● **PROBLEM DETAILS**
Retype the data below exactly; skip every image.

- - - - -

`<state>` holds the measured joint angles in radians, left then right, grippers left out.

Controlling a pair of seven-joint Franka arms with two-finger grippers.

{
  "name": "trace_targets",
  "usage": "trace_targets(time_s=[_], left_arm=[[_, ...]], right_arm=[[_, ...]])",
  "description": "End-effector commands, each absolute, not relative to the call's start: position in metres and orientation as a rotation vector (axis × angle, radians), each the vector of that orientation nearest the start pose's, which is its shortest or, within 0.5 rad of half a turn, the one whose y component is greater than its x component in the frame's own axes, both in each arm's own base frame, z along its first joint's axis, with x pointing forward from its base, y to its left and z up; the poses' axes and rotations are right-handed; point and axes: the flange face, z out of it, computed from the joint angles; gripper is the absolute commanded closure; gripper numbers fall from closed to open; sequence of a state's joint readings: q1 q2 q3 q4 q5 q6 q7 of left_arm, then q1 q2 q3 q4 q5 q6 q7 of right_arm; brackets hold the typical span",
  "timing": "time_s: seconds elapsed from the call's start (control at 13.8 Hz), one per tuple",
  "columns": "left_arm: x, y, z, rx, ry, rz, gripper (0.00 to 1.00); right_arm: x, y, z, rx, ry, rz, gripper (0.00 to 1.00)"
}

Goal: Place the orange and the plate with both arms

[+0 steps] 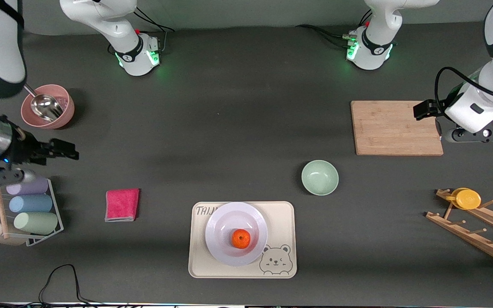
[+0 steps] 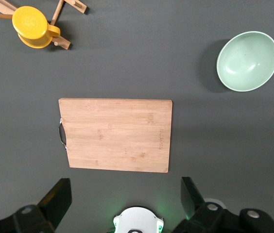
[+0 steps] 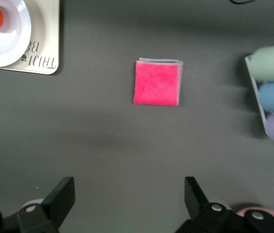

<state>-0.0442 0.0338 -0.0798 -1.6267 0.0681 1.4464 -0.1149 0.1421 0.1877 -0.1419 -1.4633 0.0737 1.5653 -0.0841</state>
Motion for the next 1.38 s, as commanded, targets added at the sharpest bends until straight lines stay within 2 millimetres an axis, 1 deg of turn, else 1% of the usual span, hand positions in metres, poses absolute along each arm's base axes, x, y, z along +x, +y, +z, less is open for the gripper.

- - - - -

● **THE COMPLETED TASK**
`<state>` holds the measured joint angles in radians, left then right, grippers left out.

Controlling a pair of seven-joint Franka arms with two-finger grippers.

{
  "name": "trace_targets",
  "usage": "trace_targets(time_s=[_], left_arm=[[_, ...]], right_arm=[[_, ...]])",
  "description": "End-effector commands, each absolute, not relative to the call's start: position in metres and orientation as a rotation vector (axis × angle, radians), each the vector of that orientation nearest the start pose's, which is its shortest or, within 0.5 rad of half a turn, the one whose y component is greater than its x component in the frame's own axes, both in each arm's own base frame, z along its first joint's axis, with x pointing forward from its base, y to its left and z up; the poses' axes and rotations are right-handed; point and axes: the flange face, z out of it, computed from the joint angles; gripper is the absolute commanded closure; gripper numbers fall from closed to open; sequence of a state's joint readings: q1 q2 q3 q4 q5 q6 q7 of left_arm, then q1 q2 q3 q4 q5 q6 q7 of right_arm; brackets hold the typical span",
  "timing": "time_s: seconds elapsed from the call's start (control at 13.8 Hz), one per tuple",
  "columns": "left_arm: x, y, z, rx, ry, rz, gripper (0.00 to 1.00); right_arm: x, y, z, rx, ry, rz, gripper (0.00 to 1.00)"
}

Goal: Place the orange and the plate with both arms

[+0 steps] 
[+0 steps] 
[+0 steps] 

<state>-0.0442 0.0338 -0.0798 -1.6267 0.0681 1.4464 -0.1149 0.1421 0.1877 -0.1419 -1.4633 0.0737 1.5653 -0.0841</state>
Motion for the next 1.38 s, as commanded, targets added at the sharpest bends until straight lines stay within 2 millimetres an axis, 1 deg of turn, else 1% of the usual span, hand positions in metres, poses absolute along each arm's base axes, x, y, z along +x, +y, +z, less is open for the gripper.

This is the complete output for the exercise.